Content starts

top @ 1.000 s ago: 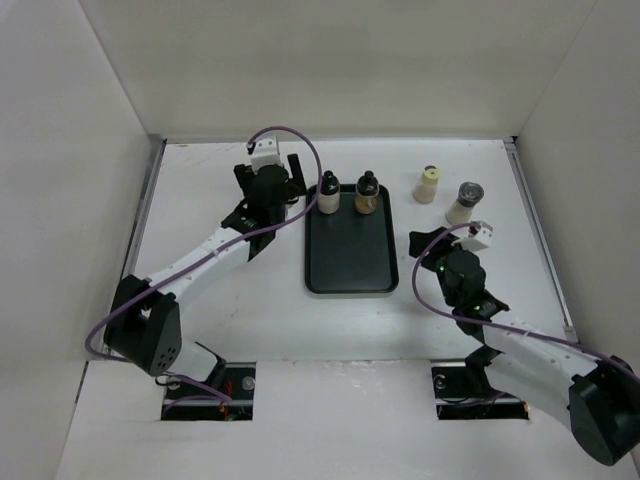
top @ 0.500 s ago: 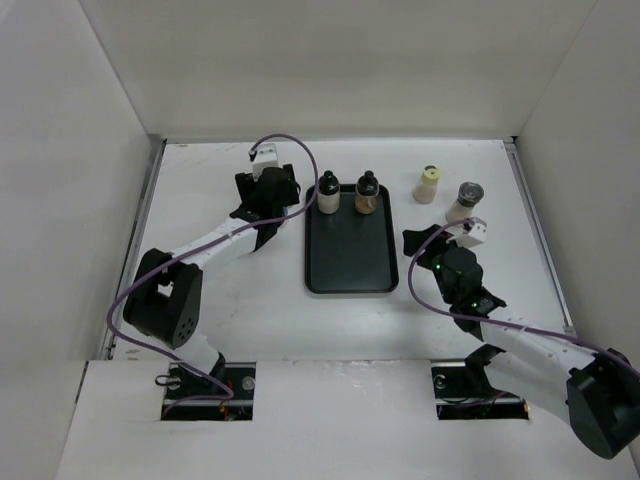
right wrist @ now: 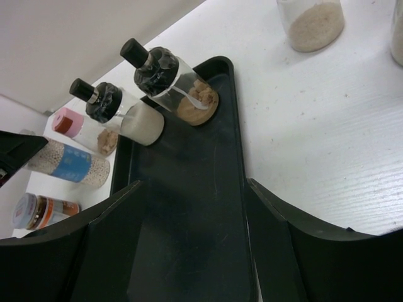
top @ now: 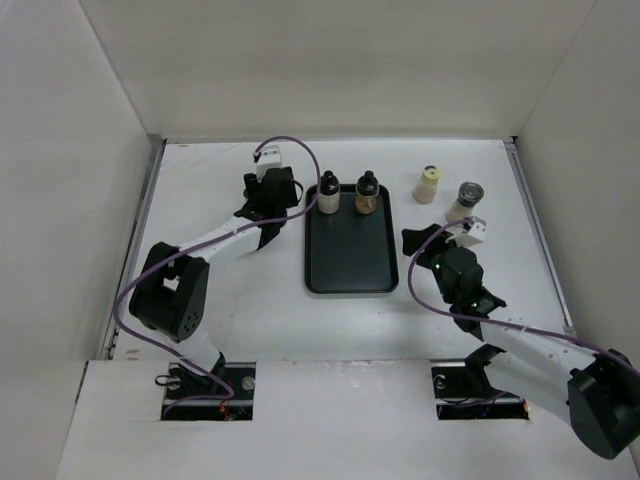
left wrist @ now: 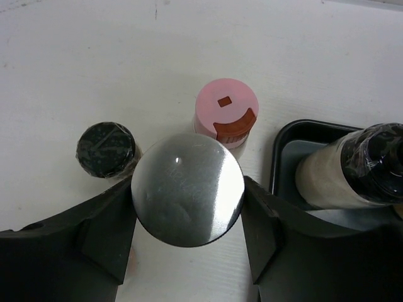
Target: Organize the condiment bottles
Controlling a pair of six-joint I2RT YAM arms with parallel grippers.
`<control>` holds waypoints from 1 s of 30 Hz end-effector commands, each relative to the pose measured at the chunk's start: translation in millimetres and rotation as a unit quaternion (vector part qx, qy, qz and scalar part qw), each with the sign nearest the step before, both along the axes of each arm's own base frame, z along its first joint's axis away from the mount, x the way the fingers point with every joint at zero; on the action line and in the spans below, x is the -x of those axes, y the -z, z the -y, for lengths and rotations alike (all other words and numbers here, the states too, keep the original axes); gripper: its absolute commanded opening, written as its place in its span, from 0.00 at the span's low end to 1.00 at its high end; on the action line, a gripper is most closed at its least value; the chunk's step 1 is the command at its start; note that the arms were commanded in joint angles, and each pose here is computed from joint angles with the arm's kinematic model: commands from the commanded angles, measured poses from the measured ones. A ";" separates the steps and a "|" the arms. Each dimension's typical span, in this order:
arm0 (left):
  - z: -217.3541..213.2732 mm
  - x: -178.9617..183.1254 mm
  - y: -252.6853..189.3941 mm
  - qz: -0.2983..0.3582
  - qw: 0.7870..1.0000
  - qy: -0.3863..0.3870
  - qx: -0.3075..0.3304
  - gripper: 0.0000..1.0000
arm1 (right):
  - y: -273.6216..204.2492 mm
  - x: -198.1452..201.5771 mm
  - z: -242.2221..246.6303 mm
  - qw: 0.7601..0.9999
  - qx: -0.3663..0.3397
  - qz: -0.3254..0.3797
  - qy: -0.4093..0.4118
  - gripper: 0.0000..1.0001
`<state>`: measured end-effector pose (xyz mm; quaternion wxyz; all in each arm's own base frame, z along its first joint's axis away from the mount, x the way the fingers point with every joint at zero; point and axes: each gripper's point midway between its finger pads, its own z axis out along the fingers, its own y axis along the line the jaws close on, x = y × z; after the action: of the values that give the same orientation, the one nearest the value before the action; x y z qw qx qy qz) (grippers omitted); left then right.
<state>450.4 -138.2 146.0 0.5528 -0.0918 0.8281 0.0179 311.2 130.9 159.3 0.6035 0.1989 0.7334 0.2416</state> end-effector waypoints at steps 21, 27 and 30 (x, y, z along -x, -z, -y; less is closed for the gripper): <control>145.9 36.0 -116.0 0.123 0.977 0.157 0.081 0.38 | -33.1 -2.0 23.3 0.996 -0.046 0.053 0.050 0.62; 182.7 19.2 -106.1 0.120 0.973 0.178 0.080 0.38 | -27.9 -3.6 23.8 0.997 -0.045 0.043 0.051 0.63; 196.2 9.9 -94.8 0.112 0.973 0.185 0.077 0.38 | -30.3 -3.1 22.1 0.997 -0.046 0.046 0.049 0.64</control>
<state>423.1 -309.9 174.2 0.5675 0.0467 0.8162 -0.0979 311.5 110.4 176.7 0.6260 0.2398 0.7010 0.2433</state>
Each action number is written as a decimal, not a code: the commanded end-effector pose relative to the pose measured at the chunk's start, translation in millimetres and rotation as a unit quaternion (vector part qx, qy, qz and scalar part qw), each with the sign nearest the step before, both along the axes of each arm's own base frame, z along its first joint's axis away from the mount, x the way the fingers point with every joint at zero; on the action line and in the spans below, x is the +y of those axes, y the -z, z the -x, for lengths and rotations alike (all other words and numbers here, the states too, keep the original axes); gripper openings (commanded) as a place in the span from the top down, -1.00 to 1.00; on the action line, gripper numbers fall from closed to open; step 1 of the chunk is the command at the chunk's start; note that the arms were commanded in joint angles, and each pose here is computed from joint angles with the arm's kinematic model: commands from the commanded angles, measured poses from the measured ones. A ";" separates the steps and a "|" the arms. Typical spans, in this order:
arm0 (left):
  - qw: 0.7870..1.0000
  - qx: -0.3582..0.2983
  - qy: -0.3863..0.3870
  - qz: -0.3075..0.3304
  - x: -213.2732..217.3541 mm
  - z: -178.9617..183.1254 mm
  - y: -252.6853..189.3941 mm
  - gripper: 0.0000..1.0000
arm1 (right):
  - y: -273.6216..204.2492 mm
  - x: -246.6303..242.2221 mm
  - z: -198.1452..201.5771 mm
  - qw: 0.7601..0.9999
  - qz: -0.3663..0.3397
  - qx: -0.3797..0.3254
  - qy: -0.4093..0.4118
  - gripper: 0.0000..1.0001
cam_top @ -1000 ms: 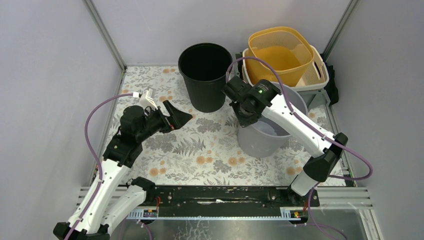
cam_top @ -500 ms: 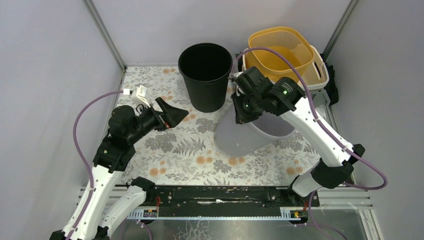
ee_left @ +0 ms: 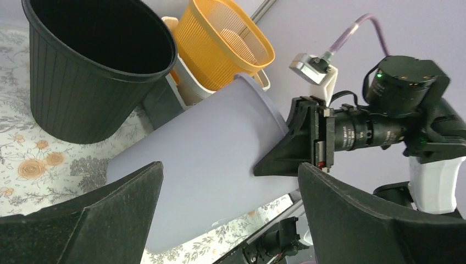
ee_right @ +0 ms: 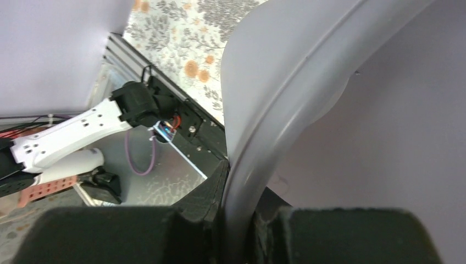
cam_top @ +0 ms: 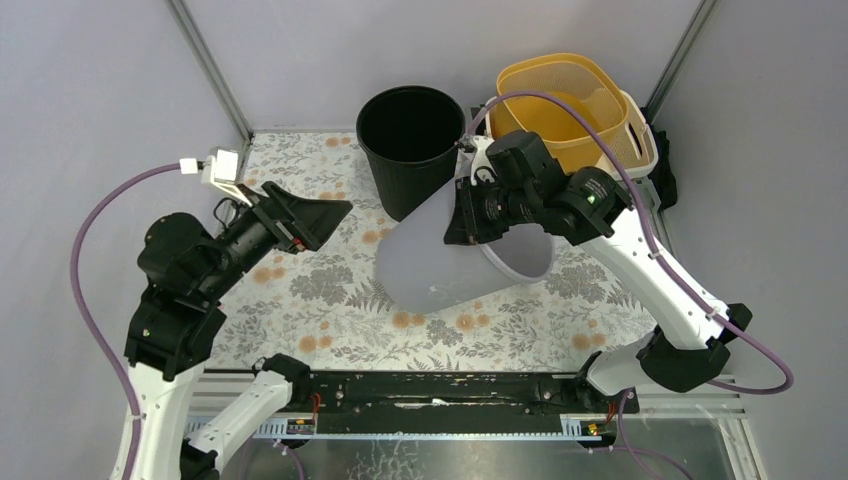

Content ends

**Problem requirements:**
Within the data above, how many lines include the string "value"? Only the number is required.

**Task response:**
2